Why films about finance are really tales of male impotence

The Big Short isn’t alone in equating financial disaster with man’s stunted psyche.

Words

Jonathan Bacon

Forget about the junk bonds, the mortgage-backed securities and the collateralised debt obligations. Like all good films set in the world of high finance, The Big Short isn’t really about the green stuff – it’s about men, or, more specifically, the tragicomic consequences of male impotence.

On the surface the film is packed with pop culture references and fourth wall-breaking monologues that attempt to explain the vacuous financial products that underpin the system. Look beyond these, however, and The Big Short is much more interesting for its ragtag ensemble of male protagonists that drive the story.

From Christian Bale’s socially awkward numbers bod to Steve Carell’s emotionally spent fund manager, each man is ostracised because they don’t comply with a construct of machismo forged in the unrelenting, male-dominated world of finance. These men cement their outsider status by exposing a fatal flaw in the system and by betting against it – but, crucially, they were misfits before they exposed it and remain misfits afterwards.

Misfits, but not losers. The true losers here are the endless stream of nameless chumps who appear throughout the film in unblinking support of a morally bankrupt system. Their impotence is defined by their ingrained inability to break convention, think independently and challenge perceived wisdom, even when the evidence says they should.

The imagery of impotence appears throughout, from gun ranges where cocksure bankers pointlessly fire off a few rounds, to beautiful women with zero emotional interest in the men who pay to ogle them – a common device in films on this subject. The Big Short also subverts the bullshit macho banter of the financial mainstream with absurd exchanges between the main characters. “I smell money,” says Ryan Gosling’s jester-like banker. Unlike the oblivious majority, he is self-aware enough to expropriate the system’s discourse as he simultaneously dismantles it.

In this regard, The Big Short follows a number of films that portray the financial world as one big joke at the expense of impotent men. Oliver Stone’s Wall Street, arguably the seminal film on the subject, is about the desire of its two male leads – ambitious stockbroker Bud Fox (Charlie Sheen) and cut-throat investor Gordon Gekko (Michael Douglas) – to command power and wealth beyond the reach of mere mortals. In reality they create nothing of tangible value and are left devoid when their trades unravel.

With his alliterative name, slick appearance and sharp intelligence, Gekko is initially presented as an alpha male superhero, seemingly invincible. By the end he is reduced to forlornly beating Fox for betraying him. “I gave you Darien,” Gekko yells, referring to the trophy girlfriend (Daryl Hannah) they share between them. “I gave you your manhood.” In this moment Gekko claims to exert control over masculinity itself, when really he is just as pathetic as Fox.

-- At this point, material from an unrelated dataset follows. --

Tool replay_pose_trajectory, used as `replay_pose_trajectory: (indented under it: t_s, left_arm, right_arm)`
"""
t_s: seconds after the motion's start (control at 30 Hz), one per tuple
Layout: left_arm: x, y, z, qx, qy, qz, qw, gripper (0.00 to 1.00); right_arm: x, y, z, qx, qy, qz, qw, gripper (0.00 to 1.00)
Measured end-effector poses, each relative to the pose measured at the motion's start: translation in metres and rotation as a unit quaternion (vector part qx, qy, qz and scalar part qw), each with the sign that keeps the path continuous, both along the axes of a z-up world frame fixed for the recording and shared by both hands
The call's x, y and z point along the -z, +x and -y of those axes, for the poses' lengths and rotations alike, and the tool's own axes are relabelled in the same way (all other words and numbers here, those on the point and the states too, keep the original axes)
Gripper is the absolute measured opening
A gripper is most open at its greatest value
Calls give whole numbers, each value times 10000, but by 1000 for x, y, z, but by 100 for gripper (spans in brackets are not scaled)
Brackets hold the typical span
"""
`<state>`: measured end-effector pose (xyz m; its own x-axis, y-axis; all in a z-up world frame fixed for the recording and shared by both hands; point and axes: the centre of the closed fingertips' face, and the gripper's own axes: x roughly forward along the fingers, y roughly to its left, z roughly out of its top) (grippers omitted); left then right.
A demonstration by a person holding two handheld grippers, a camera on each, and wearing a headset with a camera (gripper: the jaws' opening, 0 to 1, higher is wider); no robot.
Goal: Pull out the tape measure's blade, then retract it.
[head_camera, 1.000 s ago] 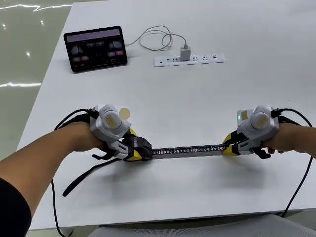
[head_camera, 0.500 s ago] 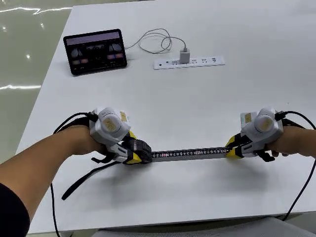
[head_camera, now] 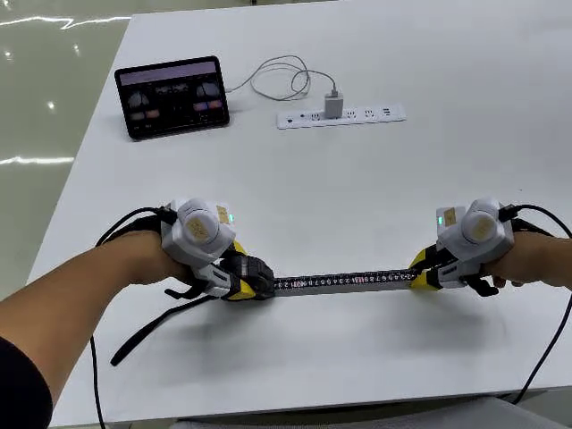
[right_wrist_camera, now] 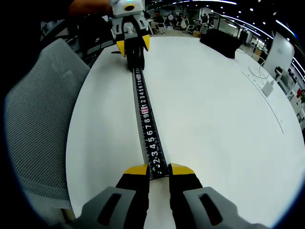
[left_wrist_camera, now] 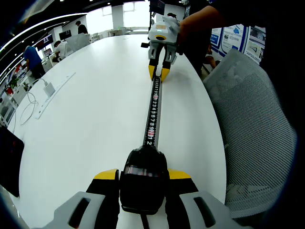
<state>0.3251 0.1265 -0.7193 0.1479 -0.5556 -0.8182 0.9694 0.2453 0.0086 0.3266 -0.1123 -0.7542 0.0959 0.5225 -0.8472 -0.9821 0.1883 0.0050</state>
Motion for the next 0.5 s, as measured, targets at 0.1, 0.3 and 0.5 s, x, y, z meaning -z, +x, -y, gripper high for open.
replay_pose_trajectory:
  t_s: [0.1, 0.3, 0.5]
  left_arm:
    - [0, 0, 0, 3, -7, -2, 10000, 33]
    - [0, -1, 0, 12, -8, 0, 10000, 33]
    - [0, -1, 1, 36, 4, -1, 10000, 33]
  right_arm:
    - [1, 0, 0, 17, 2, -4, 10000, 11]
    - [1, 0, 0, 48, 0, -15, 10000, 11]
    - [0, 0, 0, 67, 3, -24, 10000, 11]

Of course, in certain films about financiers you don’t have to look too deep to see these themes emerge. American Psycho is about a banker who would rather kill women than have sex with them, while its ‘business card’ scene is possibly the best metaphor for dick-measuring ever committed to film. Martin Scorsese’s The Wolf of Wall Street is one long essay on male degeneracy and impotence. The ‘Quaaludes overdose’ scene, in which main character Jordan Belfort (Leonardo DiCaprio) is rendered comically useless by the drug, is a spectacle of impotence.

Anyone working in the finance game could probably protest that such unkind portrayals are typical of a left-wing filmmaking community that dislikes capitalist machinations. They might be right. But even in a more serious treatment of the topic (see the criminally underrated Margin Call) the malignant effects of skewed gender dynamics are laid bare.

Set in a Lehman Brothers-esque company, each male character in Margin Call is essentially a different male archetype, from the ruthless CEO (Jeremy Irons) to the whipsmart young analyst (Zachary Quinto) who discovers the firm is on the brink of collapse. For all their different attributes, each man agrees to close ranks and sell off the company’s worthless assets as a nakedly immoral way of preserving their collective existence. The one female character, Demi Moore’s chief risk officer, is singled out, blamed and sacked.

As with The Big Short, all the chatter about leverage and yields is the fluff that tells you it’s a film about finance. The underlying message is the same – don’t blame the system, blame the impotent men who maintain it.